> **Work instruction**
Please return every record exactly as it appears.

Source data

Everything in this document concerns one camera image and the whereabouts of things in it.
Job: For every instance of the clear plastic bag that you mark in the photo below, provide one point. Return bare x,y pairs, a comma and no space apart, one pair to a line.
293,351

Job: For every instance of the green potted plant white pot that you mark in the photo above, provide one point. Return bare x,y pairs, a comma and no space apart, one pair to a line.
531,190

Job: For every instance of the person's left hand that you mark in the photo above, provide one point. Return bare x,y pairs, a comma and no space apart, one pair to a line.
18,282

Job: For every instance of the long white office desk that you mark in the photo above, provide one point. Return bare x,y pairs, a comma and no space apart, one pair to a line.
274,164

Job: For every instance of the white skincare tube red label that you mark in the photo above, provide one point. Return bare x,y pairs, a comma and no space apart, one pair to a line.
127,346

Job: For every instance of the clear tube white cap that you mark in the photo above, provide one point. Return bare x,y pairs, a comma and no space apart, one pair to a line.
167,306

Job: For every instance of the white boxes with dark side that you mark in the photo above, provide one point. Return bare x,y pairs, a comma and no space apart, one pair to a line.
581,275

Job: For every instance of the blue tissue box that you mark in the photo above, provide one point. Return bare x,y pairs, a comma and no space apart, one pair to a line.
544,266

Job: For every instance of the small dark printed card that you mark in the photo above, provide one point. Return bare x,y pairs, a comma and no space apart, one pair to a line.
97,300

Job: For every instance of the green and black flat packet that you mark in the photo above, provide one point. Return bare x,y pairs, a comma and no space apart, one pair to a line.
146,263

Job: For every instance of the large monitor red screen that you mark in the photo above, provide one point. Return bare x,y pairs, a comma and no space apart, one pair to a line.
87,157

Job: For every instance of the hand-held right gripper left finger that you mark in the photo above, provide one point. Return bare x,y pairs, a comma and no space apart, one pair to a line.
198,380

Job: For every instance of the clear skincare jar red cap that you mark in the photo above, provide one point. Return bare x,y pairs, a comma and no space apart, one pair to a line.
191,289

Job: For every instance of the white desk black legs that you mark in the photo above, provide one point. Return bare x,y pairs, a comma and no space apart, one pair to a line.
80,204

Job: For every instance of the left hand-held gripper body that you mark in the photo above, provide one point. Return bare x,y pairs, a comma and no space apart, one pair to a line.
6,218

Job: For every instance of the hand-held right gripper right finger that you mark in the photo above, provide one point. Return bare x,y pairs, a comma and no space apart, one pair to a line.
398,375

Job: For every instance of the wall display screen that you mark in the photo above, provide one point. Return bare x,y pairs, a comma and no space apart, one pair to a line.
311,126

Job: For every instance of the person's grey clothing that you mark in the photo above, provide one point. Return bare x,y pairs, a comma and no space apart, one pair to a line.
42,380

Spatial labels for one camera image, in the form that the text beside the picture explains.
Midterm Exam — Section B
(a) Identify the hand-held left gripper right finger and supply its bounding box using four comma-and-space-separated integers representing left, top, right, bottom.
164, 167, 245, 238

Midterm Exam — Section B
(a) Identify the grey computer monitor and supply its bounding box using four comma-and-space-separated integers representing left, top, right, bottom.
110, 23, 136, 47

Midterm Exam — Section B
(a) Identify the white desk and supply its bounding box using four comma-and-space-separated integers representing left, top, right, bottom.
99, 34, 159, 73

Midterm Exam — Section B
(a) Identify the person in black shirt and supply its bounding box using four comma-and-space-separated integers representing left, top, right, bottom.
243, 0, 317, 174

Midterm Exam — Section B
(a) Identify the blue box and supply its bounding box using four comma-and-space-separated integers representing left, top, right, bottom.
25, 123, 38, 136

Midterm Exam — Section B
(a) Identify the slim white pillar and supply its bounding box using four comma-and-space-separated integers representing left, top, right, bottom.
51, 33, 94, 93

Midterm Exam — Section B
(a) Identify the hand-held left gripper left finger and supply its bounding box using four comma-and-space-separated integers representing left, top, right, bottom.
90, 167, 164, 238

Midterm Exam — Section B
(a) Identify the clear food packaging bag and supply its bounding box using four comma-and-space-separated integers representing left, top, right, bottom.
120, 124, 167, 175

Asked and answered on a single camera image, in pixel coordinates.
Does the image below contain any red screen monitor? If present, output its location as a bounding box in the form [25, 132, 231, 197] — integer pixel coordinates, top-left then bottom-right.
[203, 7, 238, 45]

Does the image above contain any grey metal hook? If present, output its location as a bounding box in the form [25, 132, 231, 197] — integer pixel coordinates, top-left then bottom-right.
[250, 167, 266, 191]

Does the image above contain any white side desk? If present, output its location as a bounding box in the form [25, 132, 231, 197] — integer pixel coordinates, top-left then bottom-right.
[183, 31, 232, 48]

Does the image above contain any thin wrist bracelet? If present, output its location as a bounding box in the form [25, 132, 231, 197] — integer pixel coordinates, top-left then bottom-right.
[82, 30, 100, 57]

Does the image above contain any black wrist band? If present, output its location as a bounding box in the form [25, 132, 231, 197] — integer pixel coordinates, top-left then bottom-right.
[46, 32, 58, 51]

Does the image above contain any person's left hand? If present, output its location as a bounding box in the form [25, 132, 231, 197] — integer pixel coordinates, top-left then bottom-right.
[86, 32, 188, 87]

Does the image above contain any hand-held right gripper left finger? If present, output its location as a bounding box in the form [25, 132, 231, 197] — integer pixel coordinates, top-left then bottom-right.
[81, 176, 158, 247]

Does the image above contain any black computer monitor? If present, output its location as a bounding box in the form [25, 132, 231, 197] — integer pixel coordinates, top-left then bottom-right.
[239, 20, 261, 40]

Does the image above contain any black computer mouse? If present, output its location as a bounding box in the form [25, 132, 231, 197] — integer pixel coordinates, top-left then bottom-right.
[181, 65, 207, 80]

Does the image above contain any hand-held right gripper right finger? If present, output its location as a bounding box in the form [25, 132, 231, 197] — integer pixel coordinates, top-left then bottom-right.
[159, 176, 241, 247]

> **Finished task**
Everything in this document concerns one camera image and the whereabouts of things in it.
Job: For every instance of the clear plastic bag that you mark in the photo below, provide one point. Return bare x,y pairs, a comma and no space apart, one pair to a line.
293,351

Job: For every instance of the green potted plant white pot that you mark in the photo above, provide one point. Return bare x,y pairs, a comma and no space apart, one pair to a line.
531,190

Job: For every instance of the person's left hand that you mark in the photo above, provide one point. Return bare x,y pairs, a comma and no space apart, one pair to a line.
18,282

Job: For every instance of the long white office desk that you mark in the photo above, provide one point. Return bare x,y pairs, a comma and no space apart, one pair to a line.
274,164

Job: For every instance of the white skincare tube red label that you mark in the photo above, provide one point. Return bare x,y pairs, a comma and no space apart, one pair to a line.
127,346

Job: For every instance of the clear tube white cap that you mark in the photo above, provide one point. Return bare x,y pairs, a comma and no space apart, one pair to a line.
167,306

Job: For every instance of the white boxes with dark side that you mark in the photo above, provide one point. Return bare x,y pairs, a comma and no space apart, one pair to a line.
581,275

Job: For every instance of the blue tissue box that you mark in the photo above, provide one point. Return bare x,y pairs, a comma and no space apart, one pair to a line.
544,266

Job: For every instance of the small dark printed card that you mark in the photo above, provide one point. Return bare x,y pairs, a comma and no space apart, one pair to a line.
97,300

Job: For every instance of the green and black flat packet that you mark in the photo above, provide one point. Return bare x,y pairs, a comma and no space apart, one pair to a line.
146,263

Job: For every instance of the large monitor red screen that you mark in the photo above, provide one point. Return bare x,y pairs, a comma and no space apart, one pair to a line.
87,157

Job: For every instance of the hand-held right gripper left finger that you mark in the photo above, provide one point. Return bare x,y pairs, a comma and no space apart, one pair to a line.
198,380

Job: For every instance of the clear skincare jar red cap that you mark in the photo above, provide one point. Return bare x,y pairs, a comma and no space apart, one pair to a line.
191,289

Job: For every instance of the white desk black legs that you mark in the photo above, provide one point. Return bare x,y pairs, a comma and no space apart, one pair to a line.
80,204

Job: For every instance of the left hand-held gripper body that you mark in the photo above, provide one point. Return bare x,y pairs, a comma and no space apart, one pair to a line.
6,218

Job: For every instance of the hand-held right gripper right finger that you mark in the photo above, provide one point. Return bare x,y pairs, a comma and no space apart, one pair to a line.
398,375

Job: For every instance of the wall display screen that you mark in the photo above, provide one point. Return bare x,y pairs, a comma and no space apart, one pair to a line.
311,126

Job: For every instance of the person's grey clothing that you mark in the photo above, provide one point. Return bare x,y pairs, a comma and no space apart, one pair to a line.
42,380

Spatial labels for one camera image, in the form that the text beside the picture explains.
Midterm Exam — Section B
(a) Identify the hand-held left gripper right finger and supply its bounding box using four comma-and-space-separated integers representing left, top, right, bottom.
164, 167, 245, 238

Midterm Exam — Section B
(a) Identify the grey computer monitor and supply its bounding box using four comma-and-space-separated integers representing left, top, right, bottom.
110, 23, 136, 47

Midterm Exam — Section B
(a) Identify the white desk and supply its bounding box using four comma-and-space-separated integers representing left, top, right, bottom.
99, 34, 159, 73

Midterm Exam — Section B
(a) Identify the person in black shirt and supply its bounding box using four comma-and-space-separated integers representing left, top, right, bottom.
243, 0, 317, 174

Midterm Exam — Section B
(a) Identify the blue box and supply its bounding box using four comma-and-space-separated integers representing left, top, right, bottom.
25, 123, 38, 136

Midterm Exam — Section B
(a) Identify the slim white pillar and supply its bounding box using four comma-and-space-separated integers representing left, top, right, bottom.
51, 33, 94, 93

Midterm Exam — Section B
(a) Identify the hand-held left gripper left finger and supply its bounding box using four comma-and-space-separated integers representing left, top, right, bottom.
90, 167, 164, 238

Midterm Exam — Section B
(a) Identify the clear food packaging bag and supply its bounding box using four comma-and-space-separated integers representing left, top, right, bottom.
120, 124, 167, 175

Asked and answered on a single camera image, in pixel coordinates.
Does the image below contain any red screen monitor? If present, output its location as a bounding box in the form [25, 132, 231, 197] — integer pixel coordinates, top-left then bottom-right.
[203, 7, 238, 45]

Does the image above contain any grey metal hook? If present, output its location as a bounding box in the form [25, 132, 231, 197] — integer pixel coordinates, top-left then bottom-right.
[250, 167, 266, 191]

Does the image above contain any white side desk? If present, output its location as a bounding box in the form [25, 132, 231, 197] — integer pixel coordinates, top-left then bottom-right.
[183, 31, 232, 48]

Does the image above contain any thin wrist bracelet? If present, output its location as a bounding box in the form [25, 132, 231, 197] — integer pixel coordinates, top-left then bottom-right.
[82, 30, 100, 57]

Does the image above contain any black wrist band? If present, output its location as a bounding box in the form [25, 132, 231, 197] — integer pixel coordinates, top-left then bottom-right.
[46, 32, 58, 51]

Does the image above contain any person's left hand? If present, output its location as a bounding box in the form [25, 132, 231, 197] — integer pixel coordinates, top-left then bottom-right.
[86, 32, 188, 87]

Does the image above contain any hand-held right gripper left finger? If present, output its location as a bounding box in the form [25, 132, 231, 197] — integer pixel coordinates, top-left then bottom-right.
[81, 176, 158, 247]

Does the image above contain any black computer monitor? If present, output its location as a bounding box in the form [25, 132, 231, 197] — integer pixel coordinates, top-left then bottom-right.
[239, 20, 261, 40]

Does the image above contain any black computer mouse? If present, output its location as a bounding box in the form [25, 132, 231, 197] — integer pixel coordinates, top-left then bottom-right.
[181, 65, 207, 80]

Does the image above contain any hand-held right gripper right finger? If present, output its location as a bounding box in the form [25, 132, 231, 197] — integer pixel coordinates, top-left then bottom-right.
[159, 176, 241, 247]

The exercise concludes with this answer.